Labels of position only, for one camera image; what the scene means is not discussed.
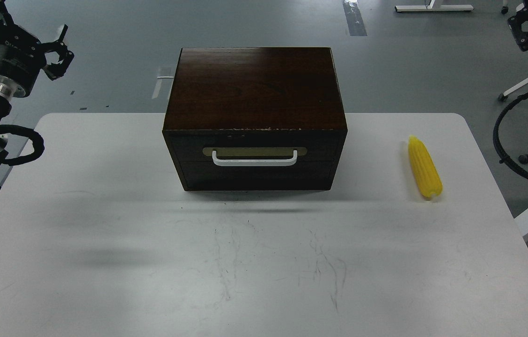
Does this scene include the wooden drawer with white handle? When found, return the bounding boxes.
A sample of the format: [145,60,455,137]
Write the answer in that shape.
[166,133,345,190]

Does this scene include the white desk foot bar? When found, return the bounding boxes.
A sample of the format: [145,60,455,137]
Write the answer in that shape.
[394,0,474,13]

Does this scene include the dark wooden drawer cabinet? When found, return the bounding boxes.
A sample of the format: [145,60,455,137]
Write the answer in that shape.
[162,47,348,192]

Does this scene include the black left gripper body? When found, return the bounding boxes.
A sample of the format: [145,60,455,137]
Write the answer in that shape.
[0,0,59,55]

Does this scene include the yellow corn cob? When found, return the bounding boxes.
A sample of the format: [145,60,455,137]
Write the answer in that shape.
[407,135,442,200]

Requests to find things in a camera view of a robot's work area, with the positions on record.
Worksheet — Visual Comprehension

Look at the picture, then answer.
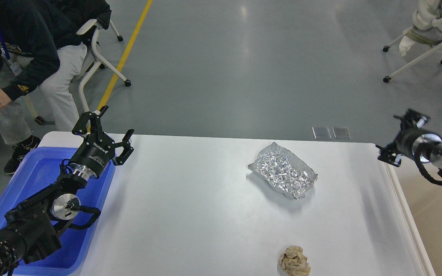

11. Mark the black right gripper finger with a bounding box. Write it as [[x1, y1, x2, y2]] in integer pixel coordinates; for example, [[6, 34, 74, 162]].
[[394, 109, 430, 133], [375, 143, 403, 168]]

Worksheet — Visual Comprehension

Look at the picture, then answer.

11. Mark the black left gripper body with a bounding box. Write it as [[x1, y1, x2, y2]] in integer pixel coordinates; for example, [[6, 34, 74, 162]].
[[70, 133, 115, 175]]

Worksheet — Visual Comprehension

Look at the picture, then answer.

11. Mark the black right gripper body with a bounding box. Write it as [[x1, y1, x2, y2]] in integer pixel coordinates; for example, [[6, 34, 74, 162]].
[[395, 128, 442, 161]]

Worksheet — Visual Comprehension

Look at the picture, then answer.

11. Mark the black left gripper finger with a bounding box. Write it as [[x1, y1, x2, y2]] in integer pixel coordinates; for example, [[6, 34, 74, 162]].
[[72, 105, 109, 137], [112, 129, 134, 166]]

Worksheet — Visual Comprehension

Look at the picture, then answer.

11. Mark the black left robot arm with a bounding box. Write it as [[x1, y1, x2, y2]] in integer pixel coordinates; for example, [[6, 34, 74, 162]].
[[0, 105, 134, 276]]

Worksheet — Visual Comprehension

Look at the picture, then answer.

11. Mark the right metal floor plate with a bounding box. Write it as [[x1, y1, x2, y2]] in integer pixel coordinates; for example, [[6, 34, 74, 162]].
[[332, 127, 351, 140]]

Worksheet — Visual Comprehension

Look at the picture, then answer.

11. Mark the metal floor plate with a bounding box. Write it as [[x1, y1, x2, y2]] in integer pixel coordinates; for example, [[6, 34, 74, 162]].
[[332, 127, 351, 140], [312, 127, 332, 140]]

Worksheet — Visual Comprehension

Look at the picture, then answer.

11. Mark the left metal floor plate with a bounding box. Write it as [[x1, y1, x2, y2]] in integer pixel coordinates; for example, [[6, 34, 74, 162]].
[[312, 127, 332, 140]]

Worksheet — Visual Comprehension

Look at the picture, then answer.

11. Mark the beige plastic bin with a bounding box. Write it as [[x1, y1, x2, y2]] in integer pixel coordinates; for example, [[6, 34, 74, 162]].
[[383, 153, 442, 276]]

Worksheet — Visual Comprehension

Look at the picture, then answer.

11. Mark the white chair at right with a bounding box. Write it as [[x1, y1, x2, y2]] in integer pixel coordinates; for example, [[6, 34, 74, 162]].
[[382, 0, 442, 83]]

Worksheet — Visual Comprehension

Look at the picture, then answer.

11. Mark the person in dark hoodie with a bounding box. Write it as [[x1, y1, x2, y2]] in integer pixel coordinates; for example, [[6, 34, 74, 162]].
[[0, 0, 112, 175]]

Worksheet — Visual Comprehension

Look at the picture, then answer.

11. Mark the white office chair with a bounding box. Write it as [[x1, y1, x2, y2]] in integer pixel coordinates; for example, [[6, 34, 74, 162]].
[[73, 18, 132, 112]]

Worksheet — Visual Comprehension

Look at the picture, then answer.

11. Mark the crumpled silver foil bag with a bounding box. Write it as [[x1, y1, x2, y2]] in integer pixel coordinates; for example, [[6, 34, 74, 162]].
[[247, 142, 318, 200]]

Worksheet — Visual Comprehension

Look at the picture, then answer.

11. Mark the crumpled brown paper ball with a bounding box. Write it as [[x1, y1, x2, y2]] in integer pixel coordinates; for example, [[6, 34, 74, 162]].
[[278, 246, 312, 276]]

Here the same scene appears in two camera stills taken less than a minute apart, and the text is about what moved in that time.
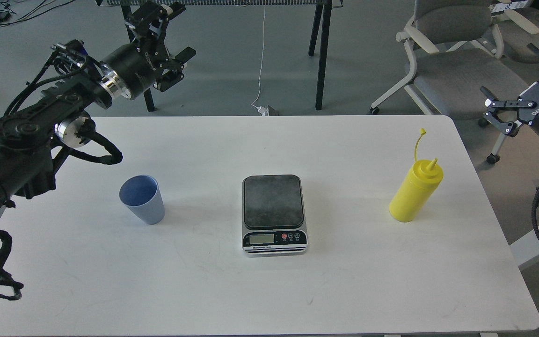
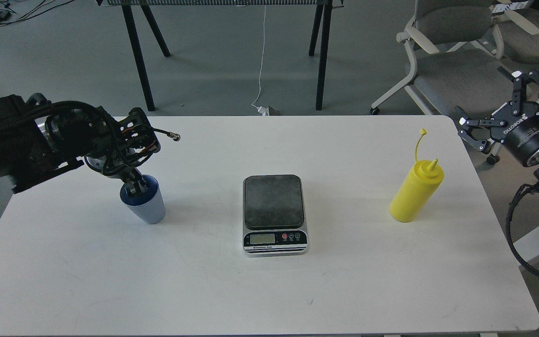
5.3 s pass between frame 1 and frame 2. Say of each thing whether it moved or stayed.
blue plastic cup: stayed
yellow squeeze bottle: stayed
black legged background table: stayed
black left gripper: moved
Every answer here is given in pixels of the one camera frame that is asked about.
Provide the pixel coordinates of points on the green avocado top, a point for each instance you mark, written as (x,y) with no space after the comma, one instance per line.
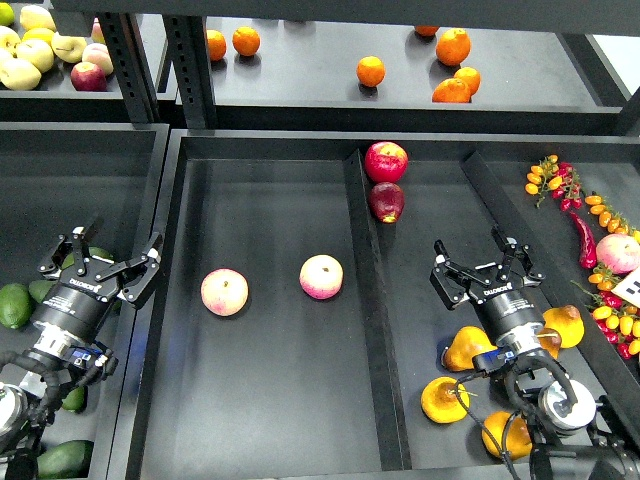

★ ★ ★ ★ ★ ★ ★

* _DIRECTIONS_: Retype the whole listing above exactly as written. Skip the pictures.

* _EXERCISE SOLUTION_:
Labels of position only, for one camera image; what the scene means is not discussed.
Does this scene include the wooden drawer with white handle? When found, return the bounding boxes.
A sample of the format: [145,60,455,137]
Write the answer in that shape.
[166,133,345,190]

Does this scene include the white desk foot bar? When found, return the bounding boxes.
A sample of the format: [145,60,455,137]
Write the answer in that shape.
[394,0,474,13]

Does this scene include the dark wooden drawer cabinet? When found, return the bounding boxes.
A sample of the format: [145,60,455,137]
Write the answer in that shape.
[162,47,348,192]

Does this scene include the black left gripper body? When found, return the bounding boxes.
A sample of the format: [145,60,455,137]
Write the answer in that shape.
[0,0,59,55]

Does this scene include the yellow corn cob? When found, return the bounding boxes.
A sample of the format: [145,60,455,137]
Write the answer in that shape.
[407,135,442,200]

Requests to find things in a camera view of a robot's work area, with the positions on record.
Worksheet — Visual Comprehension

Look at the picture, then answer.

11. Mark the black right gripper finger with a bounding box. Write it as [[x1, y1, x2, y2]] in integer pixel coordinates; for example, [[6, 34, 74, 162]].
[[394, 109, 430, 133], [375, 143, 403, 168]]

Worksheet — Visual Comprehension

Look at the picture, then answer.

11. Mark the black left gripper body with a bounding box. Write it as [[x1, y1, x2, y2]] in integer pixel coordinates; for example, [[6, 34, 74, 162]].
[[70, 133, 115, 175]]

Worksheet — Visual Comprehension

Look at the picture, then answer.

11. Mark the black right gripper body with a bounding box. Write it as [[x1, y1, x2, y2]] in integer pixel coordinates; for example, [[6, 34, 74, 162]].
[[395, 128, 442, 161]]

Worksheet — Visual Comprehension

Look at the picture, then answer.

11. Mark the black left gripper finger with a bounding box. Write it as [[x1, y1, x2, y2]] in integer pixel coordinates; for example, [[6, 34, 74, 162]].
[[72, 105, 109, 137], [112, 129, 134, 166]]

Worksheet — Visual Comprehension

Look at the picture, then answer.

11. Mark the black left robot arm with a bounding box. Write it as [[x1, y1, x2, y2]] in integer pixel coordinates; for example, [[6, 34, 74, 162]].
[[0, 105, 134, 276]]

Worksheet — Visual Comprehension

Look at the picture, then answer.

11. Mark the right metal floor plate with a bounding box. Write it as [[x1, y1, x2, y2]] in integer pixel coordinates; for example, [[6, 34, 74, 162]].
[[332, 127, 351, 140]]

Worksheet — Visual Comprehension

Look at the picture, then answer.

11. Mark the metal floor plate with a bounding box. Write it as [[x1, y1, x2, y2]] in integer pixel coordinates; for example, [[6, 34, 74, 162]].
[[332, 127, 351, 140], [312, 127, 332, 140]]

Worksheet — Visual Comprehension

Look at the picture, then answer.

11. Mark the left metal floor plate with a bounding box. Write it as [[x1, y1, x2, y2]] in integer pixel coordinates; for example, [[6, 34, 74, 162]].
[[312, 127, 332, 140]]

Worksheet — Visual Comprehension

Look at the picture, then answer.

11. Mark the beige plastic bin with a bounding box. Write it as [[x1, y1, x2, y2]] in integer pixel coordinates; for example, [[6, 34, 74, 162]].
[[383, 153, 442, 276]]

Worksheet — Visual Comprehension

Look at the picture, then answer.

11. Mark the white chair at right with a bounding box. Write it as [[x1, y1, x2, y2]] in integer pixel coordinates; for example, [[6, 34, 74, 162]].
[[382, 0, 442, 83]]

Worksheet — Visual Comprehension

Look at the picture, then answer.

11. Mark the person in dark hoodie with a bounding box. Write it as [[x1, y1, x2, y2]] in integer pixel coordinates; for example, [[6, 34, 74, 162]].
[[0, 0, 112, 175]]

Worksheet — Visual Comprehension

Look at the picture, then answer.

11. Mark the white office chair with a bounding box. Write it as [[x1, y1, x2, y2]] in integer pixel coordinates; for example, [[6, 34, 74, 162]].
[[73, 18, 132, 112]]

Worksheet — Visual Comprehension

Look at the picture, then answer.

11. Mark the crumpled silver foil bag with a bounding box. Write it as [[x1, y1, x2, y2]] in integer pixel coordinates; for example, [[6, 34, 74, 162]].
[[247, 142, 318, 200]]

Worksheet — Visual Comprehension

Look at the picture, then answer.

11. Mark the crumpled brown paper ball with a bounding box. Write it as [[x1, y1, x2, y2]] in integer pixel coordinates; for example, [[6, 34, 74, 162]].
[[278, 246, 312, 276]]

Here the same scene appears in two camera stills taken less than a minute apart, and the text is about what moved in that time.
5.3 s pass between frame 1 and frame 2. Say of each thing whether it moved or stayed.
blue plastic cup: stayed
yellow squeeze bottle: stayed
black legged background table: stayed
black left gripper: moved
Every answer here is given in pixels of the one camera frame that is asked about.
Provide the pixel coordinates of points on the green avocado top, a point for each instance you mark, written as (x,y) with no space after the comma, one instance per line.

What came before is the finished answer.